Dear Tulane Community:
America has long produced some of the world's best literature, but only a handful of the greatest authors in U.S. history have received the coveted National Book Award for fiction twice. Who are those literary icons? They include William Faulkner, Saul Bellow, John Cheever, Philip Roth, John Updike and this year's Tulane Commencement speaker, Jesmyn Ward.
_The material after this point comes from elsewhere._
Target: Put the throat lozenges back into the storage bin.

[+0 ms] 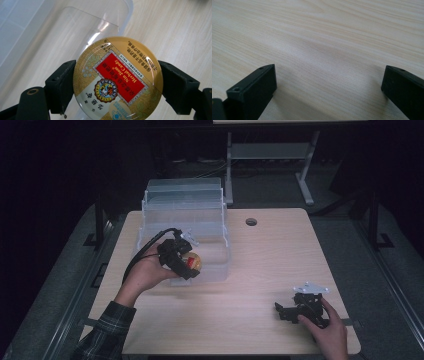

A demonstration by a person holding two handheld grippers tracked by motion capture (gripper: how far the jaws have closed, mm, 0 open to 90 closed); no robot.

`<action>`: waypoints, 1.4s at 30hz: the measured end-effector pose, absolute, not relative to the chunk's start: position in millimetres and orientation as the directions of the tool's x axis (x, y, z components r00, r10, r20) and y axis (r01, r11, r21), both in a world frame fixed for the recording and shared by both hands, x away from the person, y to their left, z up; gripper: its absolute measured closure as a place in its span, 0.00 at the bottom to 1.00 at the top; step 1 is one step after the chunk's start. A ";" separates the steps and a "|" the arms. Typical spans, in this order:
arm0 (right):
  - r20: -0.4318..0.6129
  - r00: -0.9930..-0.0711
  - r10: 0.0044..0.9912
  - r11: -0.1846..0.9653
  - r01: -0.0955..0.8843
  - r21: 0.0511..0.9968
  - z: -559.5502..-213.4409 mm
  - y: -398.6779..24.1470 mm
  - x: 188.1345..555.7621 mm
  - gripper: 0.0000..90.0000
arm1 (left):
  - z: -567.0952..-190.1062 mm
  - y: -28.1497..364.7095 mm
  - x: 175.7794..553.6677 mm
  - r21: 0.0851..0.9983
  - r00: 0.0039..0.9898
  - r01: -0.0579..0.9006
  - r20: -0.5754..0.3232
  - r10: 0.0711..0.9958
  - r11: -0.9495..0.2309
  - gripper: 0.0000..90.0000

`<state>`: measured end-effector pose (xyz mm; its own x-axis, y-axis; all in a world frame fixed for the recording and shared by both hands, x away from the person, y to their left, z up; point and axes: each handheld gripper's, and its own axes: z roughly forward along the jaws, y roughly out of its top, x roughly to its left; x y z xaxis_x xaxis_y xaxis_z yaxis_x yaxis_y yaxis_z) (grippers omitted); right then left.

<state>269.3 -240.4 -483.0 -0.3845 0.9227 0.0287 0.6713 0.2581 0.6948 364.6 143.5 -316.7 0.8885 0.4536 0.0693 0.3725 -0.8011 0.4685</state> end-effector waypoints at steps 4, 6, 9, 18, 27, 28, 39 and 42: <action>0.030 -0.384 0.923 0.257 0.672 0.694 -483.0 -240.3 269.3 0.00 | -315.9 149.8 367.9 0.473 0.881 0.384 0.070 0.469 -0.793 0.22; 0.029 -0.384 0.923 0.258 0.671 0.695 -483.0 -240.4 269.3 0.00 | -315.8 153.0 369.4 0.476 0.875 0.391 0.072 0.478 -0.787 0.22; 0.028 -0.384 0.923 0.258 0.671 0.695 -483.1 -240.4 269.4 0.00 | -315.3 157.8 371.9 0.475 0.869 0.403 0.070 0.490 -0.782 0.22; 0.029 -0.384 0.923 0.257 0.672 0.695 -483.0 -240.4 269.3 0.00 | -313.9 169.8 377.4 0.482 0.846 0.436 0.069 0.529 -0.760 0.22; 0.028 -0.384 0.923 0.259 0.671 0.695 -483.1 -240.4 269.3 0.00 | -311.2 181.7 382.8 0.481 0.831 0.454 0.077 0.552 -0.750 0.22; 0.028 -0.385 0.923 0.259 0.671 0.695 -483.1 -240.5 269.4 0.00 | -310.9 183.2 383.4 0.478 0.829 0.458 0.076 0.554 -0.750 0.22; 0.028 -0.384 0.923 0.258 0.671 0.695 -483.1 -240.4 269.3 0.00 | -312.3 203.9 391.2 0.477 0.794 0.501 0.078 0.602 -0.722 0.22; 0.025 -0.385 0.923 0.260 0.669 0.696 -483.2 -240.6 269.5 0.00 | -312.4 209.4 392.6 0.474 0.788 0.508 0.081 0.610 -0.719 0.22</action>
Called the "heir to Faulkner," Jesmyn Ward is the first woman to win the National Book Award twice. This year, she was also awarded a MacArthur Genius Grant and TIME magazine chose her as one of the Most Influential People of 2018. She is truly a once-in-a-generation, transcendent talent who has so much to impart to our graduates about empathy, life, literature and sustaining hope in the face of tragedy and struggle. We are also enormously proud to call her one of our own. Those fortunate enough to have enrolled in her writing classes at Tulane have benefited from her knowledge and insight, but few have had this opportunity, especially since she is currently on a two-year leave from campus as a recipient of the 2016 Strauss Living for literary excellence from the American Academy of Arts and Letters.
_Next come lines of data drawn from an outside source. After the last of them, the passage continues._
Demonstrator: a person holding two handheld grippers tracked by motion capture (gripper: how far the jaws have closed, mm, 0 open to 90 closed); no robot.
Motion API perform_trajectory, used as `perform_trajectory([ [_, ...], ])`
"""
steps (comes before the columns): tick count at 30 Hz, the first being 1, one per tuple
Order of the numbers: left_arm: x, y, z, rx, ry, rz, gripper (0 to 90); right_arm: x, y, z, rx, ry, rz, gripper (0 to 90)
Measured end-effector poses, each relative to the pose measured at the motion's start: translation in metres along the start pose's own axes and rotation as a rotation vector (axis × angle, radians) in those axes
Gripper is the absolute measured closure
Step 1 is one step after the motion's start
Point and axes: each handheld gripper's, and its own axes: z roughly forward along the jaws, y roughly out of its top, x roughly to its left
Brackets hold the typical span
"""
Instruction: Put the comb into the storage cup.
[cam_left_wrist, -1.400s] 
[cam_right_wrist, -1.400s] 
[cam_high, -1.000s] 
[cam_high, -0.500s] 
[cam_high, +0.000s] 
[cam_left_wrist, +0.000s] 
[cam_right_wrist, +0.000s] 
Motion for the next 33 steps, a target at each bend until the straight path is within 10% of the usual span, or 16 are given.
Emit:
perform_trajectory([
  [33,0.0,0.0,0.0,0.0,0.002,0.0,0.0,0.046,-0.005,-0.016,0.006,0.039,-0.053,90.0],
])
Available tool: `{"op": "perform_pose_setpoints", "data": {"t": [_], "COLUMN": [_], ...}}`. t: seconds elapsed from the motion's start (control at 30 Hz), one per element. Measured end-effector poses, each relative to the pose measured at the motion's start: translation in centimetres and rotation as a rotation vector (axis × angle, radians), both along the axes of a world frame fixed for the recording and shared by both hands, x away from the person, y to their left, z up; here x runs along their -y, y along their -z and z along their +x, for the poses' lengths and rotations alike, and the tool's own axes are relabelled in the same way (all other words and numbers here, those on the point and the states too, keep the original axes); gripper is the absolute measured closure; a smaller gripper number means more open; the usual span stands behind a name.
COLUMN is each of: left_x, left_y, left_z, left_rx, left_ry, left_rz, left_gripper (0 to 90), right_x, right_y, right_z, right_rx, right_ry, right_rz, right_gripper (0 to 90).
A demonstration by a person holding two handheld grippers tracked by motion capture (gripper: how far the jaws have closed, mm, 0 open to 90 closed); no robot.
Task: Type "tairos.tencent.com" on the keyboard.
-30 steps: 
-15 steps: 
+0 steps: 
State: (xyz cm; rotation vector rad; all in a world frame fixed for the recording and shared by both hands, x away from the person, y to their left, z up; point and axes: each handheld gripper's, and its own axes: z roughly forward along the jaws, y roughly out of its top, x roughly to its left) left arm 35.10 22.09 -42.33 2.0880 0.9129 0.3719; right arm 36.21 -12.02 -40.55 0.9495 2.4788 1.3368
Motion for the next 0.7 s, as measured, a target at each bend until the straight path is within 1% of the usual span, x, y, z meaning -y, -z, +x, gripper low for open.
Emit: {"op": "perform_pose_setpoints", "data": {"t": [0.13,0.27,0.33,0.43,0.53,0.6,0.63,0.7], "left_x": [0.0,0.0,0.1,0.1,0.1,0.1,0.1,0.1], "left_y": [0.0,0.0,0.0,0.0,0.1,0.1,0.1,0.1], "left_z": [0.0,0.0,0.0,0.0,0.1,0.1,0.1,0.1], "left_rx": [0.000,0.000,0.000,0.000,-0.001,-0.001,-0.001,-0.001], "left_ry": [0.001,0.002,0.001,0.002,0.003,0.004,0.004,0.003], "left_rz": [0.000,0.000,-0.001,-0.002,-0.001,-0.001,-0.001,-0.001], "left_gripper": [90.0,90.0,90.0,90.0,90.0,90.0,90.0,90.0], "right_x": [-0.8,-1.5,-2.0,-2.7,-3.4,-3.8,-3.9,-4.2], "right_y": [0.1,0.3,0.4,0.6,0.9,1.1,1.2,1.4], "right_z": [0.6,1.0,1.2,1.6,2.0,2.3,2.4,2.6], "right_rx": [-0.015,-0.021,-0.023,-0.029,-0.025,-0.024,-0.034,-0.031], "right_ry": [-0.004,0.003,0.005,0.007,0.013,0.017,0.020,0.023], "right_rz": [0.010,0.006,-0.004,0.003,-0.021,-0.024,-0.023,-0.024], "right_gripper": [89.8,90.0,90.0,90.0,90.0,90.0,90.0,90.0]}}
One of the lessons that I know Jesmyn can share with the Class of 2018 is that success is rarely given, immediate or assured – but it can be earned through toil, persistence and grace. A native of DeLisle, a small town in south Mississippi, Jesmyn was the first in her family to attend college, earning a Bachelor of Arts in English and a Master of Arts in media studies and communication from Stanford University. In 2005 she received a Master of Fine Arts in creative writing from the University of Michigan. Like so many New Orleanians, she survived Hurricane Katrina that same year, ending up stranded in a farm field with her family after the floodwaters destroyed their DeLisle home.
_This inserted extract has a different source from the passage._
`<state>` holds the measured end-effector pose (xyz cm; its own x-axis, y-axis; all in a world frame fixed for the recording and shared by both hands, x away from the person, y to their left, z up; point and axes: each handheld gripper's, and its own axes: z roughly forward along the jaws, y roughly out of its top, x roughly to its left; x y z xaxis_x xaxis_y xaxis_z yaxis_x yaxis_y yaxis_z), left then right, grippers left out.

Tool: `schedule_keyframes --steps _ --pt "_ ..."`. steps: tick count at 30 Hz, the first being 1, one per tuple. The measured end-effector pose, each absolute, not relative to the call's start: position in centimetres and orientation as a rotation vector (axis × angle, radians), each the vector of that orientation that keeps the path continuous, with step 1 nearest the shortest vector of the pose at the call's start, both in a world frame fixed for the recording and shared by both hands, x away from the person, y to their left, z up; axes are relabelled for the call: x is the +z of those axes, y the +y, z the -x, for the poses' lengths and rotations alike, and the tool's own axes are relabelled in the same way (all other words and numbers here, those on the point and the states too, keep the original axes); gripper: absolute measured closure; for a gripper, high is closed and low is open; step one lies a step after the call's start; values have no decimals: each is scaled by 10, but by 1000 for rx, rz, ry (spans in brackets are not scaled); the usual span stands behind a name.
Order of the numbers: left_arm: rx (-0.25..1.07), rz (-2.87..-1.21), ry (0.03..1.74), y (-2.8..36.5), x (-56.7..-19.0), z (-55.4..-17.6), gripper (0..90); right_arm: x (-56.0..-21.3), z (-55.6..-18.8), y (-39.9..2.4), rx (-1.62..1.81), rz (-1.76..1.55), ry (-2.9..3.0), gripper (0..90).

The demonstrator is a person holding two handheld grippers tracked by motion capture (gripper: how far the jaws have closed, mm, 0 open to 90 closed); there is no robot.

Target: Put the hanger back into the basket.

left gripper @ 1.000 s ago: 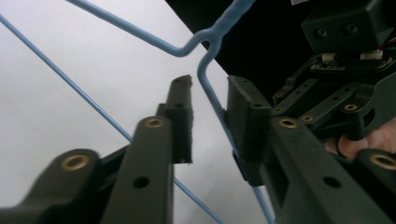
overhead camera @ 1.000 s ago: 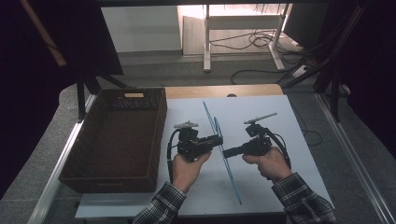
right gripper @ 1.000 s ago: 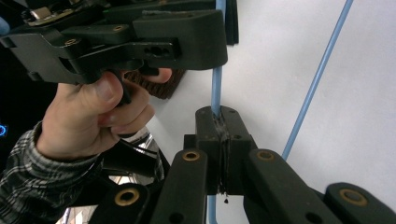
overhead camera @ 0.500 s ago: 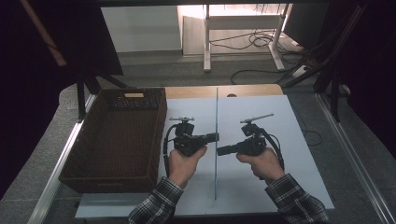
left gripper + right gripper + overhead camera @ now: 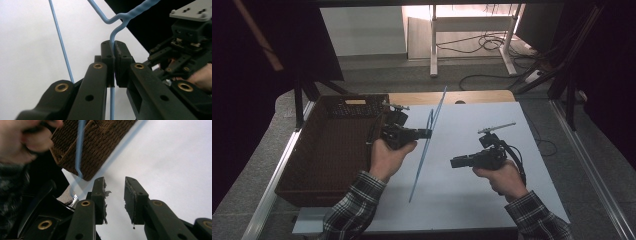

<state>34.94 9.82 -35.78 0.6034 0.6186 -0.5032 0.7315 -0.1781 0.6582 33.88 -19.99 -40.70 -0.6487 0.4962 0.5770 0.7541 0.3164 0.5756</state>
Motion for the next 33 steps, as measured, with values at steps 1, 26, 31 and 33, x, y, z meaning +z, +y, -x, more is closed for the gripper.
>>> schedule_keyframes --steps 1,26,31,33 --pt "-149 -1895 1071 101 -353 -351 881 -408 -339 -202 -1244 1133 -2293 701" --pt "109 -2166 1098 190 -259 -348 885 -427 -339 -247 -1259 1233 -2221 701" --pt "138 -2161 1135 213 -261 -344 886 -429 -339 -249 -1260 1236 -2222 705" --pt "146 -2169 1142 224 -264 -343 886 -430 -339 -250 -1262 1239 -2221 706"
Jesmyn channeled the trauma of that and other life experiences in her first novel Where the Line Bleeds and subsequent works including Salvage the Bones, the 2011 National Book Award winner. These works, along with Sing Unburied, Sing (2017), The Fire This Time (2016) and Men We Reaped (2013) have won her wide recognition as one of the most powerful and original literary voices of our time.
But before all of that acclaim, she received so many rejections of her first novel that she was about to give up writing. It would have been a crushing blow for the small-town girl who in high school would look at her home state's literary map and wonder if she had a place on it. "I would look at that map," she said, "And here's Faulkner, and here's Welty and here's Richard Wright. And I think a part of me always dreamed or asked, 'What if? What would it be like to be on that map one day.'"
I don't think there is any among us who has not had a similar moment of wonder (and doubt) about where and how we might find our place in this world. And I know our graduates will benefit from the words and wisdom of this woman – this new literary icon – as they move forward to put their own name on the map.